Task instructions: Once you have read the listing, retype all of it exactly.

Provided data:
Content starts

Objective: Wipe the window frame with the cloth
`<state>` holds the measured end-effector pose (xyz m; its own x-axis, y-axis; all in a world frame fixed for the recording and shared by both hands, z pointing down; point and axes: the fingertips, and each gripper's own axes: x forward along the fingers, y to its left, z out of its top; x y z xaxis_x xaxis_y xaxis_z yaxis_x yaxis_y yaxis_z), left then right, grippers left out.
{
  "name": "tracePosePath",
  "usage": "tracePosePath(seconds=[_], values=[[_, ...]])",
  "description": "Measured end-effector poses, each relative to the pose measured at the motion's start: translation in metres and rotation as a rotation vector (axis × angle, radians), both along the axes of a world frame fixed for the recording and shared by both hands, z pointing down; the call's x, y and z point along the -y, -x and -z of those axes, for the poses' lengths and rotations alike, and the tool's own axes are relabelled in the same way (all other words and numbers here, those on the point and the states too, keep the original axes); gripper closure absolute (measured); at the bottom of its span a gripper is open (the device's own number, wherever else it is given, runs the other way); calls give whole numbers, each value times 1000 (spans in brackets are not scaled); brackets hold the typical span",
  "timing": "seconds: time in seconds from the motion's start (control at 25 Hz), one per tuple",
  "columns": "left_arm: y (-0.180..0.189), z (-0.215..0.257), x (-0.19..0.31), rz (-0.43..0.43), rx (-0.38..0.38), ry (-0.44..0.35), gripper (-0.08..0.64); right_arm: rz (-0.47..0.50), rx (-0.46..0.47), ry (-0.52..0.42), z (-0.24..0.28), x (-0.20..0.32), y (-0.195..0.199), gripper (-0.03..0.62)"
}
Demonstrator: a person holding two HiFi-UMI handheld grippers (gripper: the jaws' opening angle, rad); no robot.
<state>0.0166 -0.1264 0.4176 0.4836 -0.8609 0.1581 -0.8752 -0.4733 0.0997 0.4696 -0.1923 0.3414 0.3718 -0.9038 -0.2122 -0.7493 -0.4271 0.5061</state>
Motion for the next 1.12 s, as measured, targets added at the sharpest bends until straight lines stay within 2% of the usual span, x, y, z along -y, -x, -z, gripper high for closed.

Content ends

Solved problem:
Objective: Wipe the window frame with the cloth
`<state>` holds the measured end-effector pose (xyz m; its own x-axis, y-axis; all in a world frame fixed for the recording and shared by both hands, z pointing down; point and axes: the fingertips, and each gripper's own axes: x forward along the fingers, y to its left, z out of its top; x y z xaxis_x xaxis_y xaxis_z yaxis_x yaxis_y yaxis_z), left then right, grippers left out.
{
  "name": "tracePosePath",
  "usage": "tracePosePath(seconds=[_], values=[[_, ...]])",
  "description": "Measured end-effector poses, each relative to the pose measured at the motion's start: translation in metres and rotation as a rotation vector (axis × angle, radians), both along the axes of a world frame fixed for the recording and shared by both hands, z pointing down; the call's x, y and z point along the -y, -x and -z of those axes, for the poses' lengths and rotations alike, and the tool's own axes are relabelled in the same way (all other words and numbers here, those on the point and the states too, keep the original axes); gripper closure absolute (measured); at the bottom of its span a gripper is open (the device's own number, wherever else it is given, runs the other way); calls give whole numbers, each value times 1000 (spans in brackets are not scaled); brackets hold the typical span",
  "timing": "seconds: time in seconds from the motion's start (control at 25 Hz), one per tuple",
  "columns": "left_arm: y (-0.180..0.189), z (-0.215..0.257), x (-0.19..0.31), rz (-0.43..0.43), rx (-0.38..0.38), ry (-0.44..0.35), gripper (-0.08..0.64); right_arm: rz (-0.47..0.50), rx (-0.46..0.47), ry (-0.52..0.42), z (-0.24..0.28), x (-0.20..0.32), y (-0.195..0.199), gripper (-0.03..0.62)"
}
Demonstrator: a person holding two HiFi-UMI handheld grippers (gripper: the jaws' opening angle, rad); no robot.
<state>0.0166 -0.1264 0.4176 0.4836 -0.8609 0.1581 -0.8752 -0.4733 0.0997 0.4696 -0.1923 0.3414 0.3718 -0.9038 -0.2122 -0.7493 -0.4271 0.5061</state>
Motion for the next 1.12 s, as measured, targets added at the sharpest bends until straight lines stay within 2% of the usual span, x, y, z along -y, -x, -z, gripper high for closed.

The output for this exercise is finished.